Instructions to follow: The response must consist of every line of the listing, reproduced verbatim.

Supplied material:
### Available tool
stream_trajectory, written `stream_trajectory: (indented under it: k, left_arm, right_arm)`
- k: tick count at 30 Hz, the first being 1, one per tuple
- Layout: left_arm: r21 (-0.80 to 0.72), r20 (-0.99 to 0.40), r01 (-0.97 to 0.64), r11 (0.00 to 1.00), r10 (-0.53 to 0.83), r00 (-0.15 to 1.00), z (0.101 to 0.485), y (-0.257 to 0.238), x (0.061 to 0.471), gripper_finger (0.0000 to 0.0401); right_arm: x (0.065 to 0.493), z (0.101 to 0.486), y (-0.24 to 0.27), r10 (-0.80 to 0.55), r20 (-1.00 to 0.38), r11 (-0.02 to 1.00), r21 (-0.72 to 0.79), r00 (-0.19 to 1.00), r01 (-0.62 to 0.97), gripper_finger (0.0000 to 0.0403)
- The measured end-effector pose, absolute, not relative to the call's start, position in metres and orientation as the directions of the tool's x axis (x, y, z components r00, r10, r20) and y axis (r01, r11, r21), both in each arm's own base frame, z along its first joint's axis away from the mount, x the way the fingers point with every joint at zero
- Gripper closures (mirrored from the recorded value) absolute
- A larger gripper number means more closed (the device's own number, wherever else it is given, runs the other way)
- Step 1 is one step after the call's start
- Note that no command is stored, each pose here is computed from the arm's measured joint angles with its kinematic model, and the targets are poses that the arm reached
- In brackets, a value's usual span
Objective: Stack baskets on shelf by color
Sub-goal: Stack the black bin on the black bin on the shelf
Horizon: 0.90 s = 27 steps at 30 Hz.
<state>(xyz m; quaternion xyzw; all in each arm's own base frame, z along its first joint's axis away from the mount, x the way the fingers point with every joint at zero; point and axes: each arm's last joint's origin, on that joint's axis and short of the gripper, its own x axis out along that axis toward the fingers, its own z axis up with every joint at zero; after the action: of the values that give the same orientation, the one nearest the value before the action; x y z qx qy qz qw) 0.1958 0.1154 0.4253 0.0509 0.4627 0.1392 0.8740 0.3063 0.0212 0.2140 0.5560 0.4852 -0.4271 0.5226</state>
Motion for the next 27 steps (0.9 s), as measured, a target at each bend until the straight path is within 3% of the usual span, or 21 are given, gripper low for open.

Task solution:
### Available tool
stream_trajectory, written `stream_trajectory: (indented under it: k, left_arm, right_arm)`
- k: tick count at 30 Hz, the first being 1, one per tuple
- Layout: left_arm: r21 (-0.80 to 0.72), r20 (-0.99 to 0.40), r01 (-0.97 to 0.64), r11 (0.00 to 1.00), r10 (-0.53 to 0.83), r00 (-0.15 to 1.00), z (0.101 to 0.485), y (-0.257 to 0.238), x (0.061 to 0.471), gripper_finger (0.0000 to 0.0401); right_arm: x (0.065 to 0.493), z (0.101 to 0.486), y (-0.24 to 0.27), r10 (-0.80 to 0.55), r20 (-1.00 to 0.38), r11 (-0.02 to 1.00), r21 (-0.72 to 0.79), r00 (-0.19 to 1.00), r01 (-0.62 to 0.97), gripper_finger (0.0000 to 0.0403)
- The measured end-effector pose, absolute, not relative to the call's start, position in metres and orientation as the directions of the tool's x axis (x, y, z components r00, r10, r20) and y axis (r01, r11, r21), both in each arm's own base frame, z along its first joint's axis away from the mount, x the way the fingers point with every joint at zero
- Gripper closures (mirrored from the recorded value) absolute
- A larger gripper number means more closed (the device's own number, wherever else it is given, runs the other way)
- Step 1 is one step after the call's start
- Note that no command is stored, each pose here is computed from the arm's measured joint angles with its kinematic model, and the targets are poses that the arm reached
- In brackets, a value's usual span
Objective: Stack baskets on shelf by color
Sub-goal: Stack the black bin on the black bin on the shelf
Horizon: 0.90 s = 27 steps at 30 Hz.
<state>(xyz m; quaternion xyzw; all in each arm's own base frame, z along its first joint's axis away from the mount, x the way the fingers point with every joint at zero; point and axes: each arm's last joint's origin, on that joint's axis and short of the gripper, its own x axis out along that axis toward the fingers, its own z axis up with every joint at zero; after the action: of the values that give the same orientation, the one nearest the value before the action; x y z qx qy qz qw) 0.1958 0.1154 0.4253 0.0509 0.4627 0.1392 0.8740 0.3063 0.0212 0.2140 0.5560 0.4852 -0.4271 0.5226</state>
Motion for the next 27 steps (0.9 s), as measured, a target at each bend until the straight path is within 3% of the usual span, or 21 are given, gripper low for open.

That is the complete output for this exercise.